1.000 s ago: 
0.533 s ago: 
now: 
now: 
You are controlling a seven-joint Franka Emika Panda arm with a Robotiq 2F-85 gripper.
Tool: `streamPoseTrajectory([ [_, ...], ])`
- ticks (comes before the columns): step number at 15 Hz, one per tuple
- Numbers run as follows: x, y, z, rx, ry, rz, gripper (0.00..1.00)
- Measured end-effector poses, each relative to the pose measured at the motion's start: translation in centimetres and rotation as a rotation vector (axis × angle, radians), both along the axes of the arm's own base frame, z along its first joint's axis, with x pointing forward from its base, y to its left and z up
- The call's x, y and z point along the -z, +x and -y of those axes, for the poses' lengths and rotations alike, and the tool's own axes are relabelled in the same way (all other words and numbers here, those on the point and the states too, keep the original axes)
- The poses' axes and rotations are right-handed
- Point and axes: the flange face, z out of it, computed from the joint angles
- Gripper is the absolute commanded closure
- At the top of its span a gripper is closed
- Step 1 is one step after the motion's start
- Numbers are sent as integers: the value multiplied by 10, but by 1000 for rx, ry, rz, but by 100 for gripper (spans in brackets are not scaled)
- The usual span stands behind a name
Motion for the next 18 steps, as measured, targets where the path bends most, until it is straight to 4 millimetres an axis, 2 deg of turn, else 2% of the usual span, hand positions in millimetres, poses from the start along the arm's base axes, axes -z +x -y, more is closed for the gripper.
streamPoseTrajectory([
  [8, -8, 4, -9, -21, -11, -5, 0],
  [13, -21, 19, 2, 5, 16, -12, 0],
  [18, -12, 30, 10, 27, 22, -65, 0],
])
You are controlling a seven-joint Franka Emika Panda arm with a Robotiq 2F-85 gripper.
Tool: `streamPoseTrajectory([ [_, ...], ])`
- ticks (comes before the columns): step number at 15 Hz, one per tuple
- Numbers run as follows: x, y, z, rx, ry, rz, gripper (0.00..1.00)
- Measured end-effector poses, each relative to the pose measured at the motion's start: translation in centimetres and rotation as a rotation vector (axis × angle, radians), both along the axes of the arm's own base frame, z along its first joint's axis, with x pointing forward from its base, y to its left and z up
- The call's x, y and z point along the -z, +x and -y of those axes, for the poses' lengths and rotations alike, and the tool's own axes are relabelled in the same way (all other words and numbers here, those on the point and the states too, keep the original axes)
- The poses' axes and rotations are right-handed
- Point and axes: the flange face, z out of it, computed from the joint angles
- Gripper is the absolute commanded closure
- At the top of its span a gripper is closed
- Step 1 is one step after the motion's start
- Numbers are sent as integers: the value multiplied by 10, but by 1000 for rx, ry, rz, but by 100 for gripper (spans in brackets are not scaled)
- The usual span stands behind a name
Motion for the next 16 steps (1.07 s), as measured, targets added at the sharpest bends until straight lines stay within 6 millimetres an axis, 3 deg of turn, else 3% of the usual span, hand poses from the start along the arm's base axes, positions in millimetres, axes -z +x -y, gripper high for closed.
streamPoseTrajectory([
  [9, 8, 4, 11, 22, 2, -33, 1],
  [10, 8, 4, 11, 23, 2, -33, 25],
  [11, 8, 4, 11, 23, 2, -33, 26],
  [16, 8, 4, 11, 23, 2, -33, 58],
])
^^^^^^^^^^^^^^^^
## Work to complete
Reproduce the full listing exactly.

## Task response
1.000 s ago: 
0.533 s ago: 
now: 
now: 
You are controlling a seven-joint Franka Emika Panda arm with a Robotiq 2F-85 gripper.
Tool: `streamPoseTrajectory([ [_, ...], ])`
- ticks (comes before the columns): step number at 15 Hz, one per tuple
- Numbers run as follows: x, y, z, rx, ry, rz, gripper (0.00..1.00)
- Measured end-effector poses, each relative to the pose measured at the motion's start: translation in centimetres and rotation as a rotation vector (axis × angle, radians), both along the axes of the arm's own base frame, z along its first joint's axis, with x pointing forward from its base, y to its left and z up
- The call's x, y and z point along the -z, +x and -y of those axes, for the poses' lengths and rotations alike, and the tool's own axes are relabelled in the same way (all other words and numbers here, those on the point and the states too, keep the original axes)
- The poses' axes and rotations are right-handed
- Point and axes: the flange face, z out of it, computed from the joint angles
- Gripper is the absolute commanded closure
- At the top of its span a gripper is closed
- Step 1 is one step after the motion's start
- Numbers are sent as integers: the value multiplied by 10, but by 1000 for rx, ry, rz, but by 100 for gripper (spans in brackets are not scaled)
- The usual span stands behind a name
Motion for the next 18 steps, as measured, targets where the path bends most, until it is straight to 4 millimetres an axis, 2 deg of turn, else 2% of the usual span, hand positions in millimetres, poses from the start along the arm's base axes, axes -z +x -y, more is closed for the gripper.
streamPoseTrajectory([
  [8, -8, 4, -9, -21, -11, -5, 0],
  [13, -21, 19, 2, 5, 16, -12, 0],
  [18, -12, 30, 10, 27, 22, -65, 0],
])
You are controlling a seven-joint Franka Emika Panda arm with a Robotiq 2F-85 gripper.
Tool: `streamPoseTrajectory([ [_, ...], ])`
- ticks (comes before the columns): step number at 15 Hz, one per tuple
- Numbers run as follows: x, y, z, rx, ry, rz, gripper (0.00..1.00)
- Measured end-effector poses, each relative to the pose measured at the motion's start: translation in centimetres and rotation as a rotation vector (axis × angle, radians), both along the axes of the arm's own base frame, z along its first joint's axis, with x pointing forward from its base, y to its left and z up
- The call's x, y and z point along the -z, +x and -y of those axes, for the poses' lengths and rotations alike, and the tool's own axes are relabelled in the same way (all other words and numbers here, those on the point and the states too, keep the original axes)
- The poses' axes and rotations are right-handed
- Point and axes: the flange face, z out of it, computed from the joint angles
- Gripper is the absolute commanded closure
- At the top of its span a gripper is closed
- Step 1 is one step after the motion's start
- Numbers are sent as integers: the value multiplied by 10, but by 1000 for rx, ry, rz, but by 100 for gripper (spans in brackets are not scaled)
- The usual span stands behind a name
Motion for the next 16 steps (1.07 s), as measured, targets added at the sharpest bends until straight lines stay within 6 millimetres an axis, 3 deg of turn, else 3% of the usual span, hand poses from the start along the arm's base axes, positions in millimetres, axes -z +x -y, gripper high for closed.
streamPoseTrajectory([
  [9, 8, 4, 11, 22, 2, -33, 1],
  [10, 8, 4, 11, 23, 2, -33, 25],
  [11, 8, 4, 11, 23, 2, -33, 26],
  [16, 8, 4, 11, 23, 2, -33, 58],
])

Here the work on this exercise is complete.